Conséquence ? Le cours du tournesol et du colza flirte avec les 1 000 €/tonne. Une difficulté pour Poulaillon : « On achetait à l’automne dernier en-dessous d’un euro le litre d’huile de colza, et là on est à près de 3 euros de litre. L’huile de colza rentre dans la composition de notre Moricette®, donc on en est très dépendant ». Une situation qui remet en avant le fait que même les matières premières sont sujettes à spéculation : « C’est injuste de spéculer sur des matières de premières nécessités. Ça ne devrait pas financiarisé, surtout que maintenant, les cours explosent et il y a de vraies risques de famines dans certains pays, qui ne pourront pas se procurer des matières premières à ce niveau de prix ». Sans parler des paysans et des agriculteurs, qui ne touchent pas un centime de la hausse du cours des prix sur les marchés financiers.
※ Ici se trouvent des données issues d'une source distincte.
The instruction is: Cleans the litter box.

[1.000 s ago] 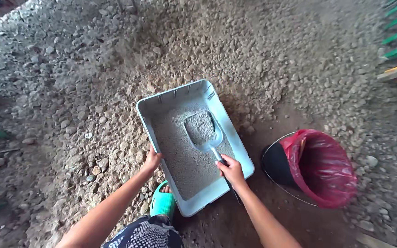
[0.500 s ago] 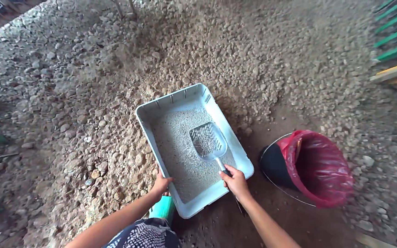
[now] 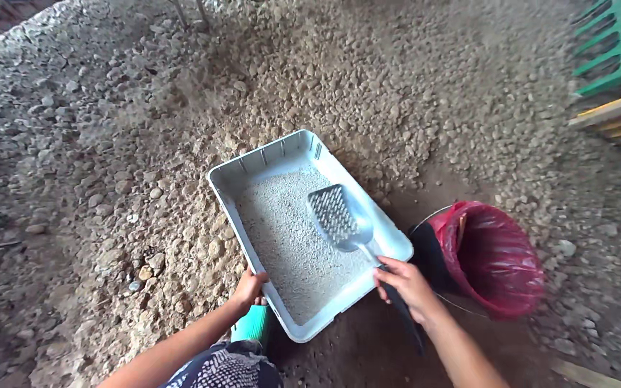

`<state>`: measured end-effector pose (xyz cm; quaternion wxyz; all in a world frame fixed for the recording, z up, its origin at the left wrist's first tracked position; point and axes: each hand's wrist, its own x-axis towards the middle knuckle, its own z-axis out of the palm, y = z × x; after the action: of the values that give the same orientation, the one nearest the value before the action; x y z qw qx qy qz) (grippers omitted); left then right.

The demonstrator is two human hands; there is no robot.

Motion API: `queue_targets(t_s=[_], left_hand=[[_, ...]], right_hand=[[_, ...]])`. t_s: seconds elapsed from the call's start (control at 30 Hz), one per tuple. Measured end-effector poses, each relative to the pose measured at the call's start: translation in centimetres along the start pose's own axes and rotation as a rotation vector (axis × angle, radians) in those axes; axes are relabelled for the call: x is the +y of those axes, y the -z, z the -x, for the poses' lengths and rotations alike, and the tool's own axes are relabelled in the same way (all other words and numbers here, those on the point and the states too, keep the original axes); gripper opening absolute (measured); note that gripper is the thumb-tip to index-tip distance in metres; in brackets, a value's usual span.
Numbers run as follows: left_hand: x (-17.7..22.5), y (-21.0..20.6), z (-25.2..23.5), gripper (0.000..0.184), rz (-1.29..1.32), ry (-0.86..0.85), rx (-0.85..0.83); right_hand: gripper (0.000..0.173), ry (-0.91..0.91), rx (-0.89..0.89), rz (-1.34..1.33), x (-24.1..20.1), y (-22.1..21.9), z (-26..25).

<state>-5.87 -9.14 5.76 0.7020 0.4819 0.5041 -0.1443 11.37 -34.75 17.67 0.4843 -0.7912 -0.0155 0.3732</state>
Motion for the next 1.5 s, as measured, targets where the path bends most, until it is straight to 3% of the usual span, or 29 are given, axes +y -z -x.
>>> queue_targets(t_s=[0.2, 0.33, 0.43, 0.53, 0.67, 0.77, 0.87, 1.0, 1.1, 1.2, 1.33, 1.43, 1.5], left_hand=[[5.3, 1.9, 3.3, 0.012, 0.143, -0.083, -0.113], [5.9, 2.6, 3.7, 0.012, 0.14, -0.06, -0.114], [3.3, 2.1, 1.9, 0.027, 0.086, -0.073, -0.1], [-0.7, 1.5, -1.8, 0.055, -0.051, -0.053, -0.08], [-2.7, 1.9, -4.8, 0.073, -0.13, -0.028, -0.083], [-1.5, 2.7, -5.5, 0.074, -0.013, -0.041, -0.05], [0.9, 3.4, -7.1, 0.085, 0.052, -0.088, 0.032], [1.1, 3.2, -7.9, 0.07, -0.026, -0.144, 0.116], [1.3, 3.0, -7.2, 0.054, 0.01, -0.294, 0.132], [2.9, 3.2, -5.0, 0.062, 0.045, -0.401, 0.141], [5.4, 3.5, -3.1, 0.078, -0.038, -0.563, 0.154], [7.2, 2.5, 0.0, 0.081, 0.015, -0.609, 0.16], [7.9, 1.8, 4.0, 0.081, 0.122, -0.586, 0.143]], right_hand=[[0.039, 0.246, 0.303, -0.114, -5.6, 9.2, 5.6], [0.035, 0.274, 0.509, -0.148, -3.7, 15.8, 8.7], [0.037, 0.088, 0.75, 0.088, 0.2, 18.7, 9.9], [0.048, -0.232, 0.889, 0.678, 5.2, 19.6, 9.3], [0.049, -0.534, 0.845, 1.01, 9.2, 18.6, 6.9], [0.047, -0.495, 0.851, 1.048, 12.2, 19.4, 4.3], [0.044, -0.466, 0.753, 1.044, 11.5, 19.7, 2.6], [0.044, -0.483, 0.576, 1.1, 10.0, 20.6, 0.8], [0.041, -0.548, 0.426, 1.111, 7.2, 20.7, -0.3], [0.042, -0.518, 0.397, 1.127, 3.0, 19.5, -0.9], [0.042, -0.23, 0.365, 1.044, -4.2, 16.2, 1.3], [0.039, 0.001, 0.272, 0.945, -6.3, 14.7, 5.2], [0.037, -0.093, 0.26, 0.878, -9.3, 13.4, 8.4]])
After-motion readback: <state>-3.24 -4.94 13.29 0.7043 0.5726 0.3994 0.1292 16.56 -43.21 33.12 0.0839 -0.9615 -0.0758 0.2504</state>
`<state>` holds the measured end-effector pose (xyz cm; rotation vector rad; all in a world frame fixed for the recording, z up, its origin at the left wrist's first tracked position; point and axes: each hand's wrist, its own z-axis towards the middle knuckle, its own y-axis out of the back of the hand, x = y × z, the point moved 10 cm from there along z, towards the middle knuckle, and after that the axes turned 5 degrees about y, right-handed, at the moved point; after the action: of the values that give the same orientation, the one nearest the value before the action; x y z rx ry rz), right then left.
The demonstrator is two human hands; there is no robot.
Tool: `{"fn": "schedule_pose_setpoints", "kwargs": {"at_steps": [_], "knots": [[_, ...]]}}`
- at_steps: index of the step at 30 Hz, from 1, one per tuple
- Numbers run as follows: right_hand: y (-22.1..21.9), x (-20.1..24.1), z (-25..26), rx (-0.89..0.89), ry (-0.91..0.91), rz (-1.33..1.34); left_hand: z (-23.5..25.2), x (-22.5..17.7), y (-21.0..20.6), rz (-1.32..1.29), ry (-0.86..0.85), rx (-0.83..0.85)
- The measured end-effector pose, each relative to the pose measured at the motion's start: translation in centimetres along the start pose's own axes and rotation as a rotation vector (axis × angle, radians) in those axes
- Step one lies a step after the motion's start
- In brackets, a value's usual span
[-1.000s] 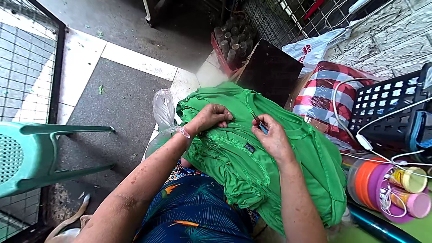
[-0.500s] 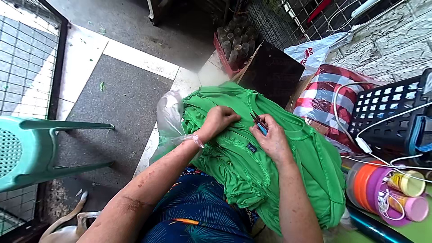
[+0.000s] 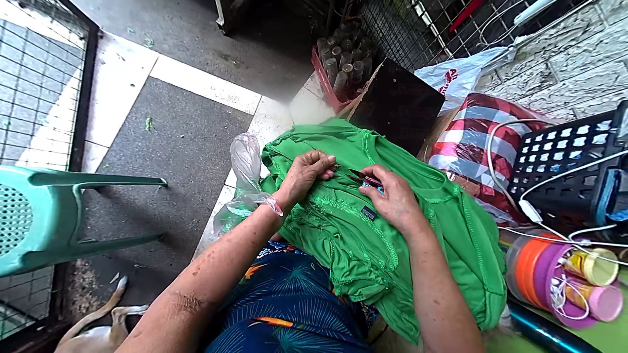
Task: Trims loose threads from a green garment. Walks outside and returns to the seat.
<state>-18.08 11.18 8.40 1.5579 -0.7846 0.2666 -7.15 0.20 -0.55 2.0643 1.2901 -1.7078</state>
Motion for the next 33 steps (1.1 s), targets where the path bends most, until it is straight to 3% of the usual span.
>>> {"fn": "schedule_pose_setpoints", "kwargs": {"at_steps": [11, 19, 25, 33], "knots": [[-1.3, 2.0, 0.9, 0.061, 0.015, -0.260, 0.0, 0.6, 0.5, -0.039, 0.044, -0.057], [-1.8, 2.1, 1.1, 0.026, 0.072, -0.301, 0.1, 0.7, 0.5, -0.031, 0.070, -0.056], [-1.4, 1.2, 1.1, 0.075, -0.056, -0.208, 0.1, 0.8, 0.5, -0.055, 0.068, -0.055], [-2.5, 1.7, 1.7, 0.131, -0.023, -0.307, 0.1, 0.7, 0.3, -0.051, 0.034, -0.022]]}}
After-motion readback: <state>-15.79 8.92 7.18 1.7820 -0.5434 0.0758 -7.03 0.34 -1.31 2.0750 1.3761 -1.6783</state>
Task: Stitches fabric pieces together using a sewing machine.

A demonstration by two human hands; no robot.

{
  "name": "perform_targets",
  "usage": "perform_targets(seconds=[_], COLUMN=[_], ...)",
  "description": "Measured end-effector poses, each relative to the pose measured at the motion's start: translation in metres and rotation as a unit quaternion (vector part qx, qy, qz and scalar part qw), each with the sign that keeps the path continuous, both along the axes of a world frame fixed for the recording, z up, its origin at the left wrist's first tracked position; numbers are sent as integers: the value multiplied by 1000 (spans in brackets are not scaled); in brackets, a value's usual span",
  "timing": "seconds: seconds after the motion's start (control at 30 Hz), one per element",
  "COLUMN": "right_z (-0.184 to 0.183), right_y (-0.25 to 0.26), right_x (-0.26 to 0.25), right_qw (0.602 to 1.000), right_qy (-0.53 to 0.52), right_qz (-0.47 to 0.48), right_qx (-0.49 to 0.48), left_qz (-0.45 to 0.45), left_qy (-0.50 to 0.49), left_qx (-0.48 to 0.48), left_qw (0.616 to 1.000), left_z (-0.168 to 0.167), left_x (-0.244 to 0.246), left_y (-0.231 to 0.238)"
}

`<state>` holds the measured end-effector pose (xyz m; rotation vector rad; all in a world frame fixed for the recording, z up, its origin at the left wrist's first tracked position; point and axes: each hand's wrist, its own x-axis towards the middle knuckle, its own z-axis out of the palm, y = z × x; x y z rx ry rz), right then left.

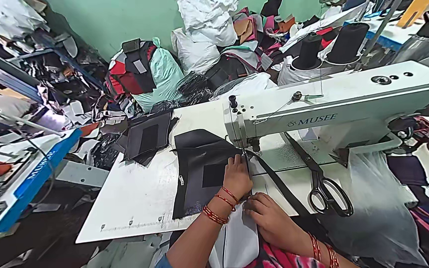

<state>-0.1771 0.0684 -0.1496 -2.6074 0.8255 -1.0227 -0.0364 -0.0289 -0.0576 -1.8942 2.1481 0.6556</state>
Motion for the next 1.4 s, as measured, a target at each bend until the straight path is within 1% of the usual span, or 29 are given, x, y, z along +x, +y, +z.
perform_targets(seconds=[0.2, 0.33, 0.47, 0.57, 0.6, 0.63, 0.7, 0.77, 0.83, 0.93, 1.0, 1.07, 1.13, 1.17, 1.2, 1.23, 1.27, 1.33, 1.4], right_z=[5, 11, 13, 19, 22, 26, 30, 30, 25, 19, 19, 22, 22, 22, 22, 23, 26, 30, 34], right_y=[-8, -14, -14, -16, -17, -18, -19, -20, -21, -17, -15, -18, -26, -31, -38, -45, -52, -67, -78], right_x=[-1, 3, 8, 12, 13, 15, 16, 15, 11, 7, 6, 7, 11, 13, 16, 19, 21, 24, 27], right_qw=[1000, 999, 997, 994, 993, 992, 992, 993, 995, 997, 998, 998, 995, 994, 992, 989, 984, 974, 963], right_qy=[-5, -3, -51, -79, -85, -91, -97, -89, -69, -39, -15, 15, 37, 48, 58, 75, 98, 138, 166], right_qz=[-24, -48, -53, -71, -75, -75, -64, -51, -46, -52, -56, -57, -61, -66, -73, -77, -79, -87, -95], right_qx=[-2, 5, -13, -30, -37, -43, -49, -53, -52, -34, -2, 37, 63, 74, 83, 102, 124, 156, 188], left_qz=[-20, -39, -32, -23, -28, -39, -56, -58, -55, -69, -67, -80, -131, -160, -169, -161, -139, -87, -64], left_qy=[-45, -69, -31, 24, 22, 2, -68, -122, -152, -163, -138, -86, 6, 73, 133, 172, 189, 194, 201], left_qx=[66, 86, 92, 46, 33, 28, 49, 65, 63, 58, 64, 77, 65, 43, 38, 49, 75, 114, 127], left_qw=[997, 993, 995, 998, 999, 999, 995, 989, 985, 982, 986, 990, 989, 984, 976, 971, 969, 970, 969], left_z=[12, 16, 14, 9, 9, 12, 20, 20, 16, 12, 18, 26, 25, 20, 18, 19, 22, 28, 30], left_x=[-9, -6, 11, 24, 24, 20, 2, -12, -19, -20, -15, -2, 23, 36, 45, 50, 51, 51, 50], left_y=[-10, -14, -19, -19, -17, -16, -15, -15, -17, -17, -19, -29, -42, -50, -56, -61, -65, -69, -72])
« Faire le dos rond et attendre »
Dès lors, la situation n’est pas simple : « On est bien obligé d’accepter ces hausses de prix ». Surtout, que, en parallèle, certains produits deviennent plus rares : « On est confronté à une raréfaction de l’huile de colza, avec des délais de livraison qui ne font que s’allonger. On a même failli arrêter notre ligne de production de Moricettes® parce qu’on avait plus assez d’huile ». Du côté de la farine de blé, la donne est plus simple, car ils utilisent uniquement du blé français qui, bien que plus cher, est encore disponible : « On a encore des réserves de la dernière récolte, même si les exportations de blé français ont bien augmenté vers les pays méditerranéens ».
Finalement, dans cette situation, qu’est-ce qu’il faut faire ? Augmenter ses prix ? Attendre en espérant que la guerre se termine rapidement ? Pour Poulaillon, il faut surtout faire attention à ne pas dépasser certaines limites : « Il faut essayer de répercuter la hausse des prix sur nos clients, mais dans une juste mesure. Par exemple, on a fait une petite hausse des prix cet automne, mais il faut faire attention. Il y a des seuils psychologiques à ne pas dépasser. 1 euro 10 une baguette par exemple, ce n’est pas possible. Ce n’est pas prévu qu’on augmente nos prix deuxième dans les prochains mois ». La solution alors ? Faire le dos rond : « Là, on prend sur notre marge. On fait le dos rond et on espère que ça va se stabiliser, voire baisser. On serre les dents et on attend que la tornade passe ».